Stephen King suele tener una gran habilidad para lograr sorprender, y en ocasiones aterrorizar, mediante la utilización de situaciones extremadamente comúnes y cotidianas de la vida del ser humano. Durante los primeros 2/3 de la película, desarrolla el suspenso mediante la adicción, primero a una droga (El Cigarro) y luego a una actividad (Las Apuestas).

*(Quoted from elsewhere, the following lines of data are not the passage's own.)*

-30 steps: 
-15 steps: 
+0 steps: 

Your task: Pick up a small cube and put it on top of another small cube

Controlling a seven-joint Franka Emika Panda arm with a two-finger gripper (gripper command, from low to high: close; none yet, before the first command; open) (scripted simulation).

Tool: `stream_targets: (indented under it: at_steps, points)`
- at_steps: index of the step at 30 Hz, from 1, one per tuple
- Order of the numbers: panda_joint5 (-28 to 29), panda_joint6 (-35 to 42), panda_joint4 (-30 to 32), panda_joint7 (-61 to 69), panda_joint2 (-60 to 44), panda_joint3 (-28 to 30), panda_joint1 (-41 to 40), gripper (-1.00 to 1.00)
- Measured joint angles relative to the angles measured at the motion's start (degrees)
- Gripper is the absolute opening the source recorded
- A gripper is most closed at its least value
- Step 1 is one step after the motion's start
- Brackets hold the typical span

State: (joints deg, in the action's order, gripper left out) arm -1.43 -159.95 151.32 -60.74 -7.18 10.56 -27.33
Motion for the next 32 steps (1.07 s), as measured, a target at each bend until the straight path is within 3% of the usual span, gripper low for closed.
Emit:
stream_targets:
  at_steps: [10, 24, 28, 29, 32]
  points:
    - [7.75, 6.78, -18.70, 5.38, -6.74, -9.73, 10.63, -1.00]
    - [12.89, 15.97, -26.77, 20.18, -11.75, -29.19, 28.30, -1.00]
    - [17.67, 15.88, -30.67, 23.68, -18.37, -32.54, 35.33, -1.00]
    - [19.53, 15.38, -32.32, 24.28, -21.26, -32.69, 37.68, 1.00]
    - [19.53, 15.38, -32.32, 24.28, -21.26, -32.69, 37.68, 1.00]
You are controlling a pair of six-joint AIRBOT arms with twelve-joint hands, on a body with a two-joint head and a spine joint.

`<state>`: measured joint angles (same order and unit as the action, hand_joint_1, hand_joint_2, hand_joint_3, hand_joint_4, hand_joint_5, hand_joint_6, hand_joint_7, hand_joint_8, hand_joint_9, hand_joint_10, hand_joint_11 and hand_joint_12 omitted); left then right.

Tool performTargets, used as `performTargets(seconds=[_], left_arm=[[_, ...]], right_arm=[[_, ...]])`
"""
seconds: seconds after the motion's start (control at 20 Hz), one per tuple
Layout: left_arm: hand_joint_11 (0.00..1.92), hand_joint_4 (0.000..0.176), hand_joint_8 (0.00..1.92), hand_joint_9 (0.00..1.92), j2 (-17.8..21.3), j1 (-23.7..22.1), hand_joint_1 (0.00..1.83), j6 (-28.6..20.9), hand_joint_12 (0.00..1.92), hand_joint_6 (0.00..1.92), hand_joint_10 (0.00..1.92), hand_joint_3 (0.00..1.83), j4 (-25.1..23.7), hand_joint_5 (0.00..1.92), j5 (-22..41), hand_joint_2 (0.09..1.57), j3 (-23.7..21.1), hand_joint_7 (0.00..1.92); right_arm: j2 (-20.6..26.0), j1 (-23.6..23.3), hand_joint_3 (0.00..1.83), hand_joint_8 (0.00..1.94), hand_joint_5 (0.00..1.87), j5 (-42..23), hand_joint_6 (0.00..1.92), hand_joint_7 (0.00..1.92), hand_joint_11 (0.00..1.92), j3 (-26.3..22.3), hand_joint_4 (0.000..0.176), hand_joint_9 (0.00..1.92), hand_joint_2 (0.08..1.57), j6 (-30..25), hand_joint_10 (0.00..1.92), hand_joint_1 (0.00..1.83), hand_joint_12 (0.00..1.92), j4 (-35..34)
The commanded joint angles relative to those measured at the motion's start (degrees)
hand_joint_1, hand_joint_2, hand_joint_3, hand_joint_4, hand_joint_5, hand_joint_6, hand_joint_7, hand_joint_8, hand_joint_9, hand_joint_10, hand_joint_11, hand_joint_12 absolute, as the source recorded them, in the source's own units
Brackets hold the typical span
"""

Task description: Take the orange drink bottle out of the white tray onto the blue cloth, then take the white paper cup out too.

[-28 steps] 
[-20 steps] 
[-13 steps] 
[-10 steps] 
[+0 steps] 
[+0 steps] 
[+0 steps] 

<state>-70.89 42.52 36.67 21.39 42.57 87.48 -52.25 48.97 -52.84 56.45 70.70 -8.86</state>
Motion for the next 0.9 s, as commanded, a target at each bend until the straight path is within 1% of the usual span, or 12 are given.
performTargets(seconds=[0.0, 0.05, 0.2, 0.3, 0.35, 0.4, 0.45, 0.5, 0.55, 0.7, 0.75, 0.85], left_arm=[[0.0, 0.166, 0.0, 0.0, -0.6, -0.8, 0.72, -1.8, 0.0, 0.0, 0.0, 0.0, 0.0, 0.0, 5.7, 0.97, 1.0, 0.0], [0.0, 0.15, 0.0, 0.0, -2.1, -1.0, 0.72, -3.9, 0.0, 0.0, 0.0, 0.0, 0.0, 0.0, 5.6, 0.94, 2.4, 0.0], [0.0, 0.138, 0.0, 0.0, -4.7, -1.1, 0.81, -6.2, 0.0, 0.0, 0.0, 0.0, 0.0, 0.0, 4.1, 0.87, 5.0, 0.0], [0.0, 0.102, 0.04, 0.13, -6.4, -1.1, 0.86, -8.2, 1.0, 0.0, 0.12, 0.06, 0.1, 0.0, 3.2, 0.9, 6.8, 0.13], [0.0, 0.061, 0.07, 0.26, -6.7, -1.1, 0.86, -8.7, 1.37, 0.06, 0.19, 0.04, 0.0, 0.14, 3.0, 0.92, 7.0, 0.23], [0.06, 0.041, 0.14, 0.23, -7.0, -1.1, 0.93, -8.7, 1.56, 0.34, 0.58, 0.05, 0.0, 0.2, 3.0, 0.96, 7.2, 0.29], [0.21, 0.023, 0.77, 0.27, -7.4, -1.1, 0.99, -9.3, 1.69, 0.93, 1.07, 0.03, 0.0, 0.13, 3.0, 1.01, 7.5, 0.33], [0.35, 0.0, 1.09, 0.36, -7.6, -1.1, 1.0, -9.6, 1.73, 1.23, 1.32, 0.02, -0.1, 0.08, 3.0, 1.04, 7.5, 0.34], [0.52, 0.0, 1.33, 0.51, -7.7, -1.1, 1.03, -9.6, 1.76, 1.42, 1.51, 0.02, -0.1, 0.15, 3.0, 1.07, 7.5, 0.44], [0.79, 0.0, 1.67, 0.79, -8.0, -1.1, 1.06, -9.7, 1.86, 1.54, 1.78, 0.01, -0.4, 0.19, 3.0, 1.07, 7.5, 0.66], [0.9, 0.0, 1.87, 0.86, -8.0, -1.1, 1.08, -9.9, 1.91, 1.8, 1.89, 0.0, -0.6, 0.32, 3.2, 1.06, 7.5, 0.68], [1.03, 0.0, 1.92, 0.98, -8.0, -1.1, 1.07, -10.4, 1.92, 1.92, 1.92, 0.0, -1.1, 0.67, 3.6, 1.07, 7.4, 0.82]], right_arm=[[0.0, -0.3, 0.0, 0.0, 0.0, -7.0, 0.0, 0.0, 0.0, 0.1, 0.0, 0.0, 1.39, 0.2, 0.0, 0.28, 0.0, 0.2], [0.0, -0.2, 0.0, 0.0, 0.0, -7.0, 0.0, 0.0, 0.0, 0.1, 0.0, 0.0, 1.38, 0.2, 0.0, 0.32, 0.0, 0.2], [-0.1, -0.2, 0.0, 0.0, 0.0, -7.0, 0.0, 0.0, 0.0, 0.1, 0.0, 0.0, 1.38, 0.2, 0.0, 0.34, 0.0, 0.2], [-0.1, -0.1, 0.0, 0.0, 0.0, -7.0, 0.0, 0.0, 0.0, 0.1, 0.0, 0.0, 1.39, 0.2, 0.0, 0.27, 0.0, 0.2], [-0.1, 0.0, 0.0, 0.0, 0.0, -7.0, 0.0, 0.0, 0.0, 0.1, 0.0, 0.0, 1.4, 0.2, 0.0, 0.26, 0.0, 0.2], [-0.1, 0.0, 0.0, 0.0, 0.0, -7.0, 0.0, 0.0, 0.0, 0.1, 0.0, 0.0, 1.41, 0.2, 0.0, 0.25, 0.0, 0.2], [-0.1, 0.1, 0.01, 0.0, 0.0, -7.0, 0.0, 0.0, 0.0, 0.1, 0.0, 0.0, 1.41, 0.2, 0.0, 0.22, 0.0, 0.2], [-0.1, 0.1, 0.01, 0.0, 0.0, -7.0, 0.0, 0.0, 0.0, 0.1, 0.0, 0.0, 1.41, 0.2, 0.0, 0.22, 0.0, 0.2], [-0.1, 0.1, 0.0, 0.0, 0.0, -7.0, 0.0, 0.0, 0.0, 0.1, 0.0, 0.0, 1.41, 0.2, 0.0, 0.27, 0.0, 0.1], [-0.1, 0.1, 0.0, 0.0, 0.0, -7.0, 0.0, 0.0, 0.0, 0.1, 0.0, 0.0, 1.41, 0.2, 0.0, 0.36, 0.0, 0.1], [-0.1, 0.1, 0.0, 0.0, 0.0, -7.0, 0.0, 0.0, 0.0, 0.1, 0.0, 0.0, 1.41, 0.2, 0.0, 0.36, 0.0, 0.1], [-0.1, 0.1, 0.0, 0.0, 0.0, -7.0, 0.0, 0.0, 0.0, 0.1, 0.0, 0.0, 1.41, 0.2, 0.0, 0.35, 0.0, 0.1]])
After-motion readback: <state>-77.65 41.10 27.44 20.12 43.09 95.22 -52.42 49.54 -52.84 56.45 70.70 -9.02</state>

En el primero de los casos, El Gato es simplemente un personaje circunstancial, está allí por error y su importancia es marginal; en el segundo cobra más reelevancia, pues es fundamental para el “buen” término de esta parte de la historia.

Por supuesto es en el último tercio de la película donde El Gato finalmente adquiere una importancia capital, donde se hace uso de un temor tan antigüo como el tiempo mismo y donde se presenta a un ser que como ya mencioné ha trascendido el tiempo y ha provocado temor en varias generaciones, aún hoy en día.

Musicalizada por uno de los grandes compositores de la música Hollywoodense (Alan Silvestri, quien también ha compuesto las bandas sonoras de “Volver al Futuro” y “Predator” entre otras), Protagonizada por un gato atigrado (llamado “General”, al menos en la pelicula), por una jóven y radiante Drew Barrimore, además de la actuación especial de James Woods, y por supuesto teniendo en cuenta que es un guión original de mi amigo personal Stephen King, “El Ojo del Gato” es un gran clásico de la década de los 80’s y de la historia del cine, una película altamente recomendable, que quizá también sea responsable en parte del gran afecto que me siguen inspirando los gatos hoy en día.

Así que, vayan a su sitio de videos favorito, búsquenla y disfrútenla, antes de que los grandes estudios hollywoodenses decidan que se están violando sus “Derechos de Autor” y sea retirada de la WEB. Espero la disfruten tanto como yo,  les presento el “trailer” de esta película, nos veremos en una próxima ocasión.

PD: Como siempre les agradezco los minutos de su tiempo invertidos en leer este alucine y les recuerdo que los elementos multimedia que aquí se han presentado son propiedad de sus respectivos autores.